*WHAT IS EXPECTED*: Images within the entries are to be omitted; the remainder must be reproduced exactly.
####################
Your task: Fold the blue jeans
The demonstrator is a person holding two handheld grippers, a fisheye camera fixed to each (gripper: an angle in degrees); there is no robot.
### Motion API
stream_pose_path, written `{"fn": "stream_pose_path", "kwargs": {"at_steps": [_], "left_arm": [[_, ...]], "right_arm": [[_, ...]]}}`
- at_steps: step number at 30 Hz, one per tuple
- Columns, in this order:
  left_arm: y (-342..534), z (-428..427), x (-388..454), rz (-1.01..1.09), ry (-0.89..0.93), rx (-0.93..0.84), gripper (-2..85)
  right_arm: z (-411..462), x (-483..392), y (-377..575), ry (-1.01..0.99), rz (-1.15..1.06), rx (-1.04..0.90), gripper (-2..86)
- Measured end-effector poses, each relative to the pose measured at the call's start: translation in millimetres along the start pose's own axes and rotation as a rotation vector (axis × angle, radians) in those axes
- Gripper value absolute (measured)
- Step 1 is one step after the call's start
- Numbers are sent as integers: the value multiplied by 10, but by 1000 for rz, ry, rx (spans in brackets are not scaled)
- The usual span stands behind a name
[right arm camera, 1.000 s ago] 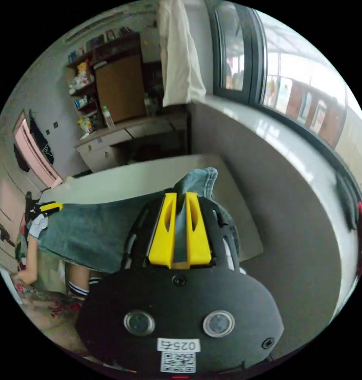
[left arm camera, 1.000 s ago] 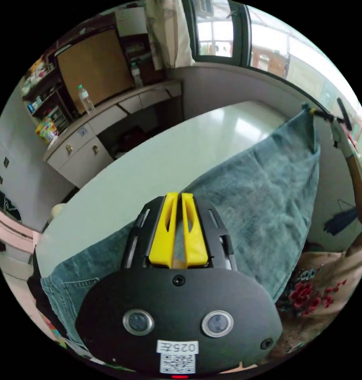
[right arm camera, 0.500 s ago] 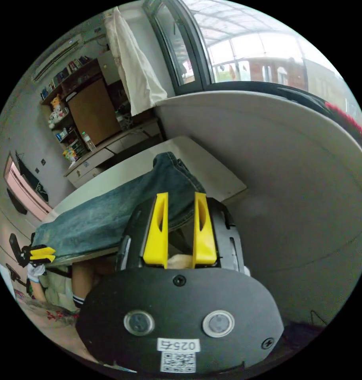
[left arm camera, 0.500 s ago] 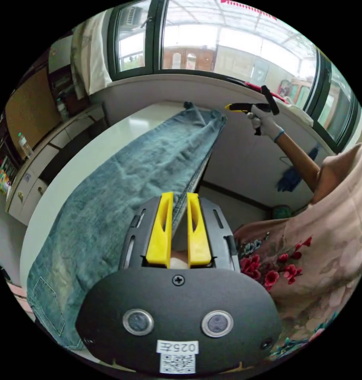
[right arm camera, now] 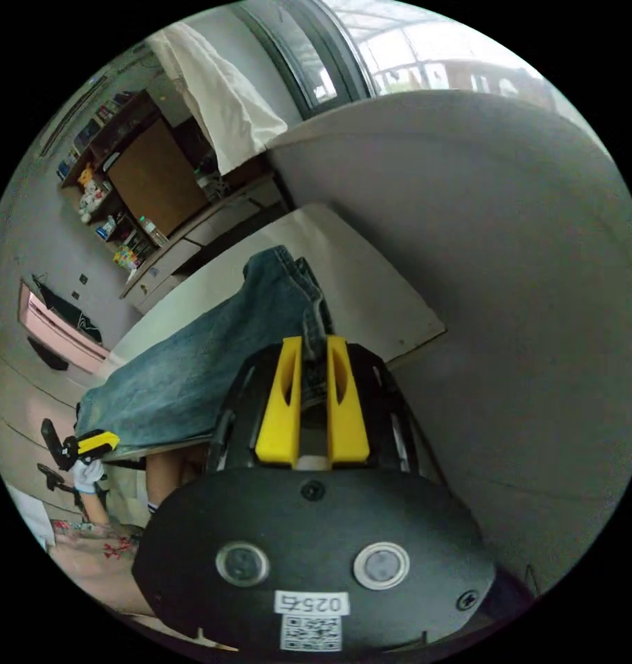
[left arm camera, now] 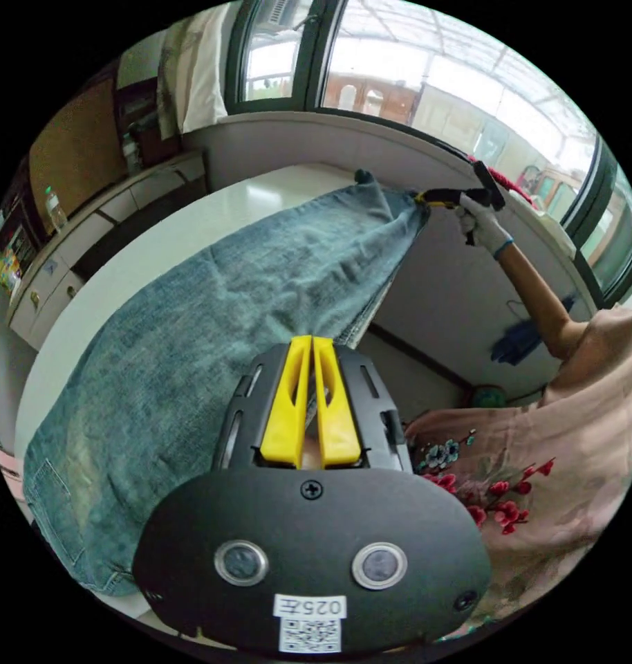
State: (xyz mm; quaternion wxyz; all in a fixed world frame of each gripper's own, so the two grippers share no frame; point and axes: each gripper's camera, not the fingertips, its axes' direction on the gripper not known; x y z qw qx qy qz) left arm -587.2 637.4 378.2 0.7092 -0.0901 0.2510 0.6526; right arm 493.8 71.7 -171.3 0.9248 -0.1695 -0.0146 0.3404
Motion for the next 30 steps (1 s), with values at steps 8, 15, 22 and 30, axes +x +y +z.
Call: {"fn": "stream_pose_path", "kwargs": {"at_steps": [8, 15, 22, 30], "left_arm": [[28, -191, -10, 56, -5, -17, -10], [193, -139, -67, 56, 60, -53, -12], [518, -871, -537, -43, 32, 160, -1], [398, -707, -961, -27, 70, 139, 39]], "right_arm": [[-467, -169, 29, 223, -129, -26, 56], [-163, 567, 364, 16, 81, 47, 71], [-72, 1122, 1035, -371, 328, 253, 178], [-465, 473, 825, 4, 192, 512, 175]]}}
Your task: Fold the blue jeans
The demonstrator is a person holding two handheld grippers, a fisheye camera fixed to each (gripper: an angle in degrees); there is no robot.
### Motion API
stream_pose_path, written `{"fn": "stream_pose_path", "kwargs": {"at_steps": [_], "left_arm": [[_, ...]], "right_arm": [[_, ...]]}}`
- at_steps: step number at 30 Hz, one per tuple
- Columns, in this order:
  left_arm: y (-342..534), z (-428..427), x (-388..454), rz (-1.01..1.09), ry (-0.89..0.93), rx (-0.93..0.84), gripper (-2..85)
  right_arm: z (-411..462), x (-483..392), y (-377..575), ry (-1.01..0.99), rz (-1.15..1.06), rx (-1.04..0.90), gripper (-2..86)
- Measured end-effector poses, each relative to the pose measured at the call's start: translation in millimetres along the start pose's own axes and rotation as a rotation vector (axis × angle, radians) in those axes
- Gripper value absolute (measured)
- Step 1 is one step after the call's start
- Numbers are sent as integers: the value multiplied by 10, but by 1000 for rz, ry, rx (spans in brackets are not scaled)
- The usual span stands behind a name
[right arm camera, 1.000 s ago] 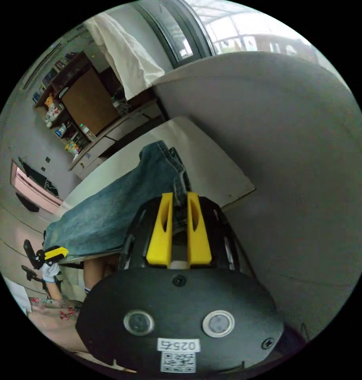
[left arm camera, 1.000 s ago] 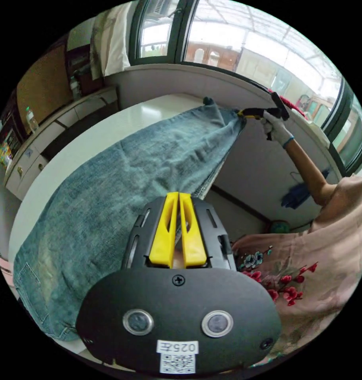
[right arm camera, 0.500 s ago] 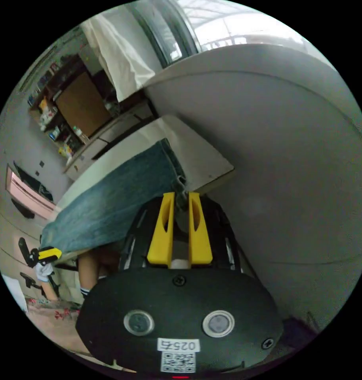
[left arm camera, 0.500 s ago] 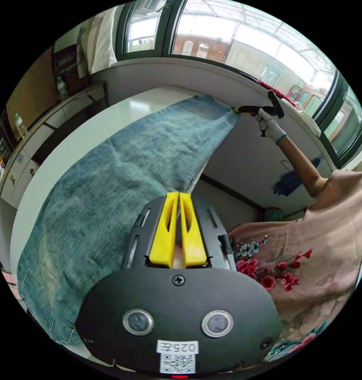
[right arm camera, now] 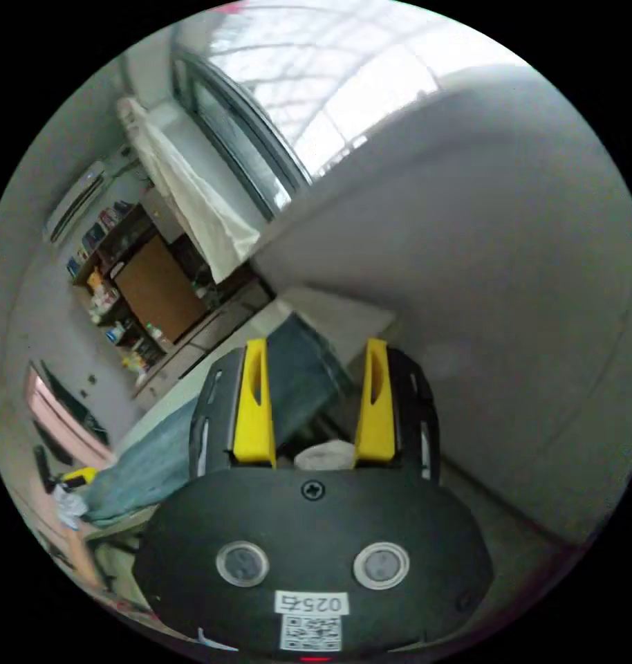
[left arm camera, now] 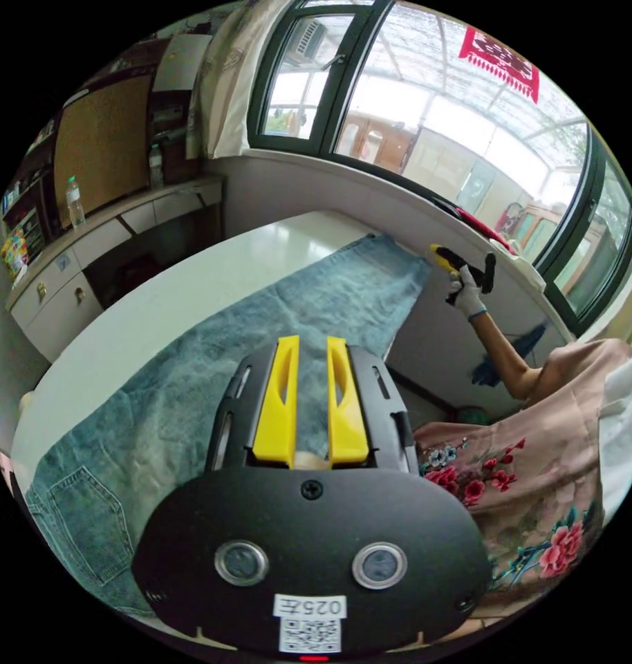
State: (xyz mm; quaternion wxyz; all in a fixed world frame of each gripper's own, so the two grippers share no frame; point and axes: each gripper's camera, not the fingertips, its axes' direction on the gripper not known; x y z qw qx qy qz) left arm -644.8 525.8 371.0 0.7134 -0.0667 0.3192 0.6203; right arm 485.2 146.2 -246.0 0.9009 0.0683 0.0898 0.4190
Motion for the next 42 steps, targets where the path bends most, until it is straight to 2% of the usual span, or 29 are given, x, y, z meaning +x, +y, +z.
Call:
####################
*OUTPUT OF THE EXERCISE*:
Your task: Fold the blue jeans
The demonstrator is a person holding two handheld grippers, a fisheye camera fixed to each (gripper: an angle in degrees); there is no robot.
### Motion API
stream_pose_path, written `{"fn": "stream_pose_path", "kwargs": {"at_steps": [_], "left_arm": [[_, ...]], "right_arm": [[_, ...]]}}`
- at_steps: step number at 30 Hz, one per tuple
- Columns, in this order:
  left_arm: y (-342..534), z (-428..427), x (-388..454), rz (-1.01..1.09), ry (-0.89..0.93), rx (-0.93..0.84), gripper (-2..85)
  right_arm: z (-411..462), x (-483..392), y (-377..575), ry (-1.01..0.99), rz (-1.15..1.06), rx (-1.04..0.90), gripper (-2..86)
- Measured end-effector poses, each relative to the pose measured at the call's start: translation in millimetres along the start pose's own axes and rotation as a rotation vector (axis × angle, radians) in those axes
- Gripper value absolute (measured)
- Step 1 is one step after the call's start
- Numbers are sent as integers: the value multiplied by 10, but by 1000 for rz, ry, rx (spans in brackets are not scaled)
- The usual span stands behind a name
[right arm camera, 1.000 s ago] 
[left arm camera, 1.000 s ago] 
[right arm camera, 0.500 s ago] 
[left arm camera, 0.500 s ago] 
[right arm camera, now] 
[left arm camera, now] 
State: (xyz mm; quaternion wxyz; all in a fixed world frame of each gripper's own, so the two grippers share no frame; point and axes: each gripper's camera, not the fingertips, its axes' direction on the gripper not known; x y z qw qx qy qz) left arm -587.2 637.4 378.2 0.7092 -0.0901 0.2510 0.6526; right arm 493.8 71.7 -171.3 0.9248 -0.1695 -0.0146 0.3404
Motion for the next 30 steps (1 s), with values at steps 8, 15, 22 and 30, axes +x +y +z.
Call: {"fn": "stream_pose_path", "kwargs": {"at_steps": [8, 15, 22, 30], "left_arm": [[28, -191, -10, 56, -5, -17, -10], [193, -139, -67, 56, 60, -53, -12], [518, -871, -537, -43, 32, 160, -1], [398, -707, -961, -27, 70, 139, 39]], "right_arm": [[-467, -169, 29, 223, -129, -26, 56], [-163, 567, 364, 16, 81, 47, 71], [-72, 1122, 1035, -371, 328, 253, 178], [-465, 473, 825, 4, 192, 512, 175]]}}
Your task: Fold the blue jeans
The demonstrator is a person holding two handheld grippers, a fisheye camera fixed to each (gripper: an angle in degrees); there is no robot.
### Motion API
stream_pose_path, written `{"fn": "stream_pose_path", "kwargs": {"at_steps": [_], "left_arm": [[_, ...]], "right_arm": [[_, ...]]}}`
- at_steps: step number at 30 Hz, one per tuple
- Columns, in this order:
  left_arm: y (-342..534), z (-428..427), x (-388..454), rz (-1.01..1.09), ry (-0.89..0.93), rx (-0.93..0.84), gripper (-2..85)
  right_arm: z (-411..462), x (-483..392), y (-377..575), ry (-1.01..0.99), rz (-1.15..1.06), rx (-1.04..0.90), gripper (-2..86)
- Measured end-effector poses, each relative to the pose measured at the call's start: translation in millimetres along the start pose's own axes and rotation as a rotation vector (axis × angle, radians) in those axes
- Gripper value absolute (measured)
- Step 1 is one step after the call's start
- Numbers are sent as integers: the value multiplied by 10, but by 1000 for rz, ry, rx (spans in brackets are not scaled)
- The usual span stands behind a name
[right arm camera, 1.000 s ago] 
[left arm camera, 1.000 s ago] 
[right arm camera, 0.500 s ago] 
[left arm camera, 0.500 s ago] 
[right arm camera, now] 
[left arm camera, now] 
State: (xyz mm; quaternion wxyz; all in a fixed world frame of each gripper's own, so the two grippers share no frame; point and axes: each gripper's camera, not the fingertips, its axes' direction on the gripper not known; x y z qw qx qy qz) left arm -644.8 525.8 371.0 0.7134 -0.0667 0.3192 0.6203; right arm 485.2 146.2 -246.0 0.9009 0.0683 0.0898 0.4190
Motion for the next 42 steps, targets where the path bends most, until it is straight to 2% of the usual span, or 29 are given, x, y, z meaning +x, +y, +z.
Call:

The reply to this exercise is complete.